• _EXERCISE PROMPT_
Nothing but the lines holding the string "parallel" should appear in the answer. Copy them from the entries.

Dataset records
_ _ _
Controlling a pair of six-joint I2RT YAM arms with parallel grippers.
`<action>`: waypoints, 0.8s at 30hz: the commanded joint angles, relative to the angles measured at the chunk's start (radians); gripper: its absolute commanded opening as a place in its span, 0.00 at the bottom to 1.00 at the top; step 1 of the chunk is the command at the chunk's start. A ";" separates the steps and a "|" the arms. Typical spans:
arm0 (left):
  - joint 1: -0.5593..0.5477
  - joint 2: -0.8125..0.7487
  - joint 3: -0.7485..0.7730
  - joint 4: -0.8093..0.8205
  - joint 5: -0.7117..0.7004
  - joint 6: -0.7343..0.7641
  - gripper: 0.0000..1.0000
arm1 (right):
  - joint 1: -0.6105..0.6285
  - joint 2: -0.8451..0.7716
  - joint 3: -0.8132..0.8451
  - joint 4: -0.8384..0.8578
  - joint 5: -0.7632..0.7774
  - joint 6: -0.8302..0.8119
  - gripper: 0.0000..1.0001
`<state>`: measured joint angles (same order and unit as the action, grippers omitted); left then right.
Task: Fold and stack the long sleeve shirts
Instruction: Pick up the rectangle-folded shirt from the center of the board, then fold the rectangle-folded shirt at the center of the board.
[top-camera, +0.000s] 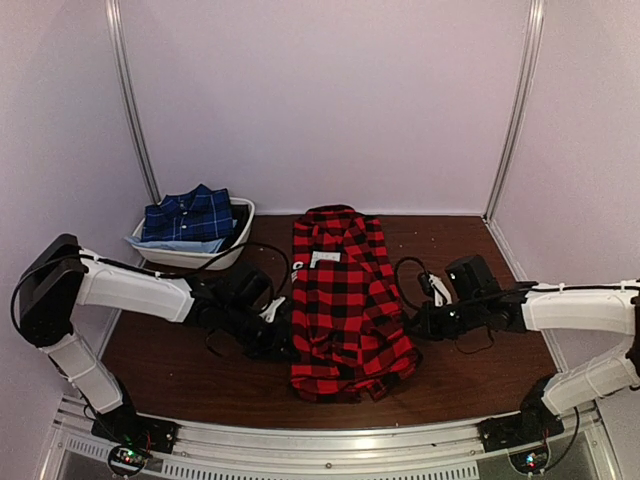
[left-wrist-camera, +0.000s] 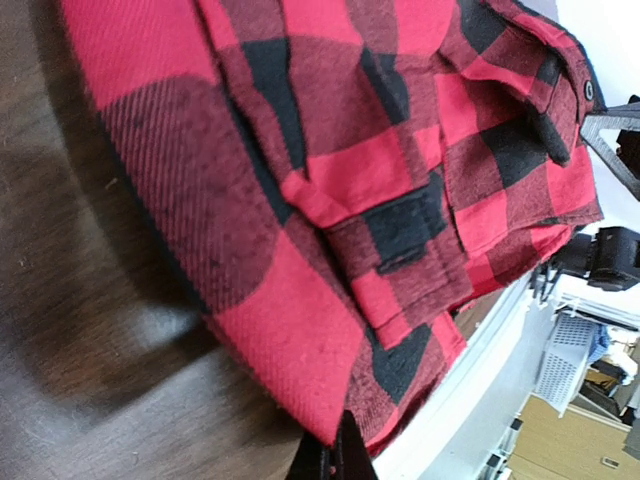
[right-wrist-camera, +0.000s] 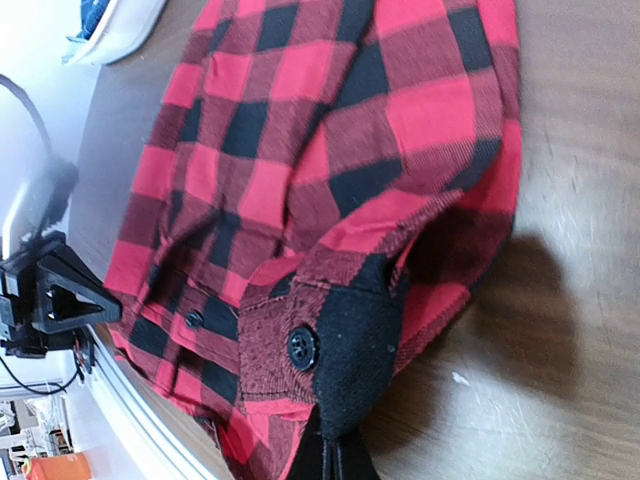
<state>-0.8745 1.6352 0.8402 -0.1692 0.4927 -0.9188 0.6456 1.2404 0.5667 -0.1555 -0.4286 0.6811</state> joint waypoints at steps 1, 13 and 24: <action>0.055 -0.033 0.043 0.058 0.078 -0.050 0.00 | 0.003 0.056 0.101 0.031 0.046 0.005 0.00; 0.310 0.196 0.216 0.373 0.224 -0.230 0.00 | -0.175 0.491 0.441 0.236 0.017 0.029 0.00; 0.381 0.436 0.386 0.442 0.201 -0.275 0.00 | -0.268 0.659 0.564 0.294 -0.018 0.077 0.12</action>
<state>-0.5034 2.0647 1.1774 0.2131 0.6918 -1.1816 0.3927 1.9232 1.0996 0.0799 -0.4400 0.7387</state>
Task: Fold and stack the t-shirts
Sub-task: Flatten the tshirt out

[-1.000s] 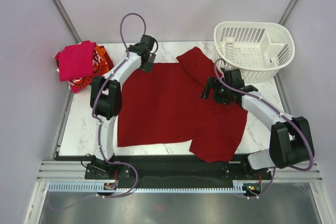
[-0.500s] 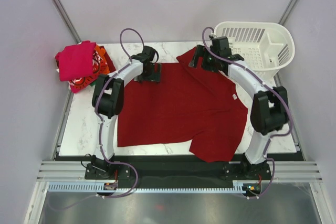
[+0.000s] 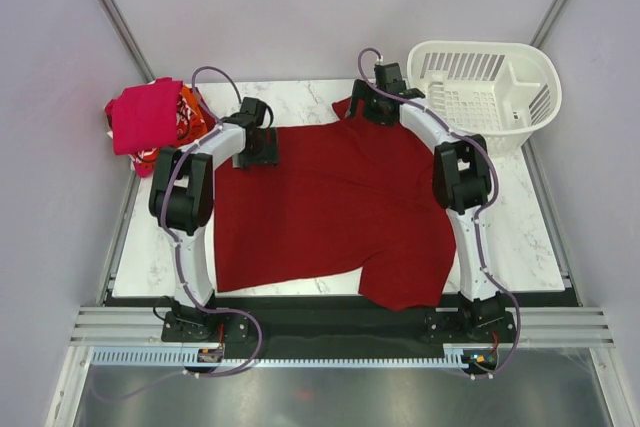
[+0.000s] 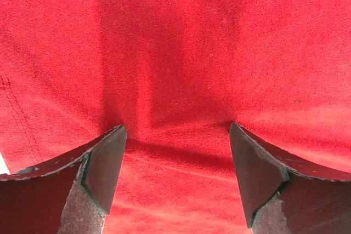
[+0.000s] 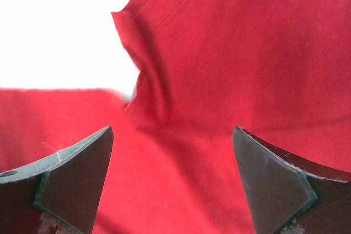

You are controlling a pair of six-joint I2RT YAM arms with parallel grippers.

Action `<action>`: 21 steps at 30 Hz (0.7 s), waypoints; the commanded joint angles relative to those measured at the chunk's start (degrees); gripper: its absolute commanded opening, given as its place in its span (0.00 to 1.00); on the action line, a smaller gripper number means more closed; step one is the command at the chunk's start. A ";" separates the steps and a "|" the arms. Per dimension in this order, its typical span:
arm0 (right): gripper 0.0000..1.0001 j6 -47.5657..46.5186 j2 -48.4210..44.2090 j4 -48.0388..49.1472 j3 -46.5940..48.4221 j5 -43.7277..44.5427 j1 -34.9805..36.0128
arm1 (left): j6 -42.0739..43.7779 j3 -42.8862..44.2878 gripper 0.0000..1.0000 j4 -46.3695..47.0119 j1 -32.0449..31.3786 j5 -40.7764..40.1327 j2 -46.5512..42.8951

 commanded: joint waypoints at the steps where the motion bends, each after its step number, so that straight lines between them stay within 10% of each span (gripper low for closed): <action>1: 0.98 0.48 6.12 -1.77 8.21 4.04 0.24 | -1.60 -3.15 0.85 -2.77 1.21 -4.04 -1.40; 21: 0.98 6.81 22.15 9.04 23.78 9.05 -3.81 | 2.71 18.88 0.88 -11.72 6.58 -5.37 8.43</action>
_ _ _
• _EXPECTED OUTPUT_
Controlling a pair of six-joint I2RT YAM arms with parallel grippers.
You are controlling a pair of six-joint I2RT YAM arms with parallel grippers.

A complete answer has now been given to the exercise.